Wired.com reports that during a recent hearing of the Subcommittee on Courts, the Internet and Intellectual Property, congressman John Carter (Rep – Tx) said that jailing college students who download copyrighted material would help stop piracy.
This news comes on the heals of a story that we reported on February “Download An MP3, Go To Jail For 3 Years. ” (see story) where we reported that lawmakers and the Justice Department were apparently planning to utilize a little known law called the “No Electronic Theft (NET) Act,” to begin procecuting file traders. That law was passed by Congress and signed by Bill Clinton in 1997 with very little notice from the media. But last July, 19 members of Congress wrote a letter to Attorney General John Ashcroft urging him to "to prosecute individuals who intentionally allow mass copying from their computer over peer-to-peer networks." Sen. Joseph Biden, D-Del., Rep. James Sensenbrenner, R-Wis., and Sen. Dianne Feinstein, D-Calif were among the 19 politicians urging the Attorney General to start taking action against online file swappers due to their concern over the "staggering increase in the amount of intellectual property pirated over the Internet through peer-to-peer systems."

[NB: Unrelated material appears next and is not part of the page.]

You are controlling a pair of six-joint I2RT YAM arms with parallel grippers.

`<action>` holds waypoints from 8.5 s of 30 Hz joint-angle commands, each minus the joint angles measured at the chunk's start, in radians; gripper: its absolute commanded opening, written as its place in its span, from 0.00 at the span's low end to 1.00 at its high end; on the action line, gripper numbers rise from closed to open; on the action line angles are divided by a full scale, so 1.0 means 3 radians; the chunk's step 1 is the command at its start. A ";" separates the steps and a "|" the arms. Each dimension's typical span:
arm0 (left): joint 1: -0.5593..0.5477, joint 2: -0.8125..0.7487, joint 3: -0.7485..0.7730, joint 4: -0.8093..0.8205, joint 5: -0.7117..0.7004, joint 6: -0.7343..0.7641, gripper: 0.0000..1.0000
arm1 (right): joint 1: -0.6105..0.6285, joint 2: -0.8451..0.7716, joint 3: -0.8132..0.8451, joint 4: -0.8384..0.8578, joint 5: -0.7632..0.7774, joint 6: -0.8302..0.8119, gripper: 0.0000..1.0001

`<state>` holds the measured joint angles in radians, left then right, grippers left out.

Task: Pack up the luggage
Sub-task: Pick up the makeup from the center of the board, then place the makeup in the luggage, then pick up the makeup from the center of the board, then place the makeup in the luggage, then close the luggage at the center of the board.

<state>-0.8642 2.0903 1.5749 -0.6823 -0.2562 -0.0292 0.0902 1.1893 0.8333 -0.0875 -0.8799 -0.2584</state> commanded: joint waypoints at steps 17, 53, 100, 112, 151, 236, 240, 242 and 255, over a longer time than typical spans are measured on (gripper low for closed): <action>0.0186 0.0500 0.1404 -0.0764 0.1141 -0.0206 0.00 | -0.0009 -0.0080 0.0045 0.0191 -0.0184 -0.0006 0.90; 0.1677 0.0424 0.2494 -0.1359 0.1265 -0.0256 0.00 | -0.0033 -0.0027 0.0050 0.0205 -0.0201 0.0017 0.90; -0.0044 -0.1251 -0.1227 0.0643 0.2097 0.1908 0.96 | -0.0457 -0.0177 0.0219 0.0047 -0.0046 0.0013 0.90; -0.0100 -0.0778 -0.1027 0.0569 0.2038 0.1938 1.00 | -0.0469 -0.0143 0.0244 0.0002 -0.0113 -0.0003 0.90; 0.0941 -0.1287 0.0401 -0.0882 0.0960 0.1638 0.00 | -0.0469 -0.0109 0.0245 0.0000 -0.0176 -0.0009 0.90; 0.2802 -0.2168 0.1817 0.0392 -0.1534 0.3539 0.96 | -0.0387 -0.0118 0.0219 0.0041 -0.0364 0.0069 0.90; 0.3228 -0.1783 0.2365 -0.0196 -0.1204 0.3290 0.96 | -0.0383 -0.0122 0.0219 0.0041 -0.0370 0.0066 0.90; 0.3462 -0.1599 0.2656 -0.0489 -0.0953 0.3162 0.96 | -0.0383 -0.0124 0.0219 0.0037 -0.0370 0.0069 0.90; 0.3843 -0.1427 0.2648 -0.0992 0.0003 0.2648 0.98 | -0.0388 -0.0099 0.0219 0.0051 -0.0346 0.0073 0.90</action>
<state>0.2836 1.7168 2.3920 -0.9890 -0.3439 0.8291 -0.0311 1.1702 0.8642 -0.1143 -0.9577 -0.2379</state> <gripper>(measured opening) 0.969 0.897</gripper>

Now according to the Wired.com story congressman John Carter is ready to move forward with plans to jail student file swappers using the law. "What these kids don't realize is that every time they pull up music and movies and make a copy, they are committing a felony under the United States code," Carter said in an interview. "If you were to prosecute someone and give them three years, I think this would act as a deterrent."

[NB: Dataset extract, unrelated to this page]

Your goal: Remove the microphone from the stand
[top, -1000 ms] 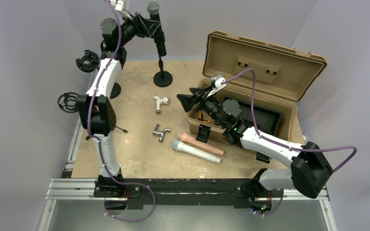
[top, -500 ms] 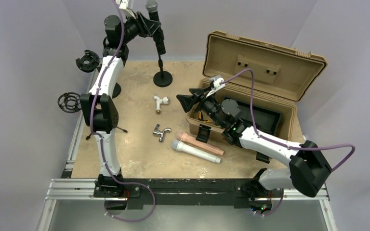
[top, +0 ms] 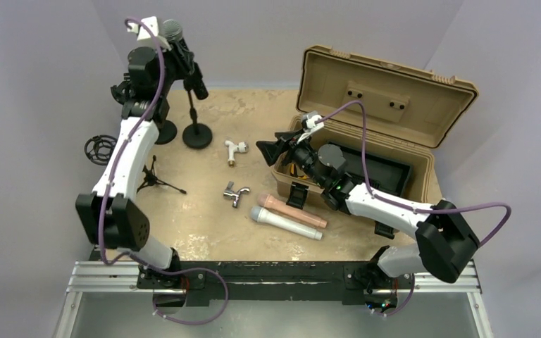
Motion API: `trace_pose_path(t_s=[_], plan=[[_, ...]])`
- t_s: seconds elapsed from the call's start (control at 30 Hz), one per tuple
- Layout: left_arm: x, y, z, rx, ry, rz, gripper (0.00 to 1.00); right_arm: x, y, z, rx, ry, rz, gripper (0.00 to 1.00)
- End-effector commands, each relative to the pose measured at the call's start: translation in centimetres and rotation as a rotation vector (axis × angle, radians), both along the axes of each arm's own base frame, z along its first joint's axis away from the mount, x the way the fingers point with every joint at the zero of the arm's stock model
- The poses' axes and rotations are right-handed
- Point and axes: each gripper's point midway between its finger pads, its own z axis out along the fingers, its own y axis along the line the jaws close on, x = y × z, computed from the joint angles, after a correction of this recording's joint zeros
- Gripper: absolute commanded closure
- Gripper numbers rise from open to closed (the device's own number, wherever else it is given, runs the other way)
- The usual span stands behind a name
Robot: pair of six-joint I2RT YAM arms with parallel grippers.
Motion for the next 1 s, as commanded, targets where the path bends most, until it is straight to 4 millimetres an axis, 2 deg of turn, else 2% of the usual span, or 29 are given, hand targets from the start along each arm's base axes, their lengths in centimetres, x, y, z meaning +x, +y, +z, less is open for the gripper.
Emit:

Some university officials don’t like the idea and claim that they have increased their efforts to help stop illegal file swapping on university run networks.
"I can't see turning millions of college students into criminals," Graham Spanier, president of Pennsylvania State University was quotes as saying in the Wired.com story. "We'd have to build a lot of new prisons to hold the lawbreakers engaged in piracy of copyrighted materials."

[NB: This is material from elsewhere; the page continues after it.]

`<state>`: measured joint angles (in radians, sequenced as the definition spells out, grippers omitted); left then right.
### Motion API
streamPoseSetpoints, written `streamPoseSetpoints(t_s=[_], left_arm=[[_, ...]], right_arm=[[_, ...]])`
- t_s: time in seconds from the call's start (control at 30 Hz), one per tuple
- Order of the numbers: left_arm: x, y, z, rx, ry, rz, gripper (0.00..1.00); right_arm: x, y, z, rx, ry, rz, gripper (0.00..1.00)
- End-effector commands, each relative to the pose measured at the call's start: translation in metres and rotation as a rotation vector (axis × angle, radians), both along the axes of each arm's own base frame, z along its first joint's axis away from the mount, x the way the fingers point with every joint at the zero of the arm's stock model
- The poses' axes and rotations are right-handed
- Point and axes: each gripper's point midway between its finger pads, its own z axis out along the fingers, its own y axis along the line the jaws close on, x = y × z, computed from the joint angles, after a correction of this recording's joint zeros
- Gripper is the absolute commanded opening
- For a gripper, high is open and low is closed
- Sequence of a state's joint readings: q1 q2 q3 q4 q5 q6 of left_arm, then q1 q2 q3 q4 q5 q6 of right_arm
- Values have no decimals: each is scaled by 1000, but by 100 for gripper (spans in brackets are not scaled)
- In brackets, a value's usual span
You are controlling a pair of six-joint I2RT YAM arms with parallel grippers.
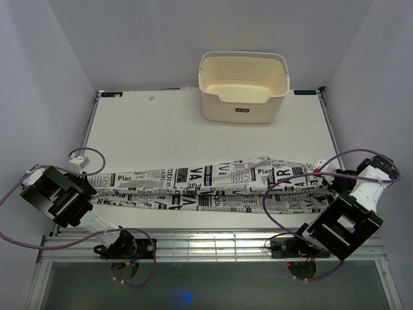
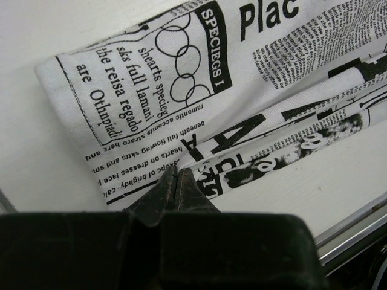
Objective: Fold and stack the trousers
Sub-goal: Fold the trousers
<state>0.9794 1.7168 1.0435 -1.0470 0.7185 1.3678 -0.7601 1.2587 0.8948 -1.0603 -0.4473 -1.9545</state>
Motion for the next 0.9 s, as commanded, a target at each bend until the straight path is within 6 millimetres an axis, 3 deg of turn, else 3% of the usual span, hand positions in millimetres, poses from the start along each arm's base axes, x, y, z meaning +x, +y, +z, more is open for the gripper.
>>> streamPoseSetpoints(t_s=[0.0,0.13,0.17,0.23,0.27,0.3,0.33,0.37,0.4,0.43,0.63,0.77,0.83,0.87], left_arm=[[4,23,17,189,-106,-67,0],[-3,22,3,185,-63,-66,1],[-4,22,3,176,-57,-61,9],[-8,13,9,132,-65,-84,32],[-2,16,23,117,-120,-75,46],[0,15,33,123,-165,-107,52],[-5,1,44,59,-171,-115,56],[-1,4,59,66,-205,-124,93],[4,1,73,60,-250,-130,94],[3,-6,84,40,-264,-142,95],[16,-4,145,159,-392,-89,98],[21,-18,157,107,-424,-56,98],[21,-37,145,66,-389,-100,98],[21,-44,142,46,-369,-103,98]], right_arm=[[0,-24,-2,-162,-44,102,8],[-10,-24,-29,-205,-13,121,13],[-13,-25,-33,-212,0,120,17],[-17,-27,-30,-204,12,98,39],[-17,-27,-25,-195,7,97,48],[-13,-27,-11,-176,-14,94,62],[-14,-29,-5,-163,-17,80,70],[-12,-30,3,-153,-23,81,77],[-5,-36,21,-160,-56,77,89],[-11,-35,24,-127,-35,65,94],[-2,-58,68,-75,-78,-22,94],[3,-41,65,50,-53,-104,98],[2,-21,56,104,-3,-123,100],[0,-11,47,135,19,-134,95]])
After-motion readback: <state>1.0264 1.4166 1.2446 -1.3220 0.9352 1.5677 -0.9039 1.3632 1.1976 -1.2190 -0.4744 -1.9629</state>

Carter isn’t looking to lock up all student file swappers but believes that arresting a few college students would set an example for other students and as Wired.com reported “go a long way toward bringing home the message that sharing and duplicating copyrighted materials is wrong.”
"Sometimes it takes the shock value of
someone actually being punished," Carter said. "In this particular instance
it might also send a message to these kids that are operating on these
networks that, 'Hey, I better stop.'"
Carter, a former Texas district judge, predicts that if a few students were arrested for file swapping then "That information sent out to kids would be a real eye opener. I think you would have a 50 percent falloff, at least, of these people.”
He adds, "I'm not out to get the kids, I'm out to get their attention." And some headlines, he didn’t add.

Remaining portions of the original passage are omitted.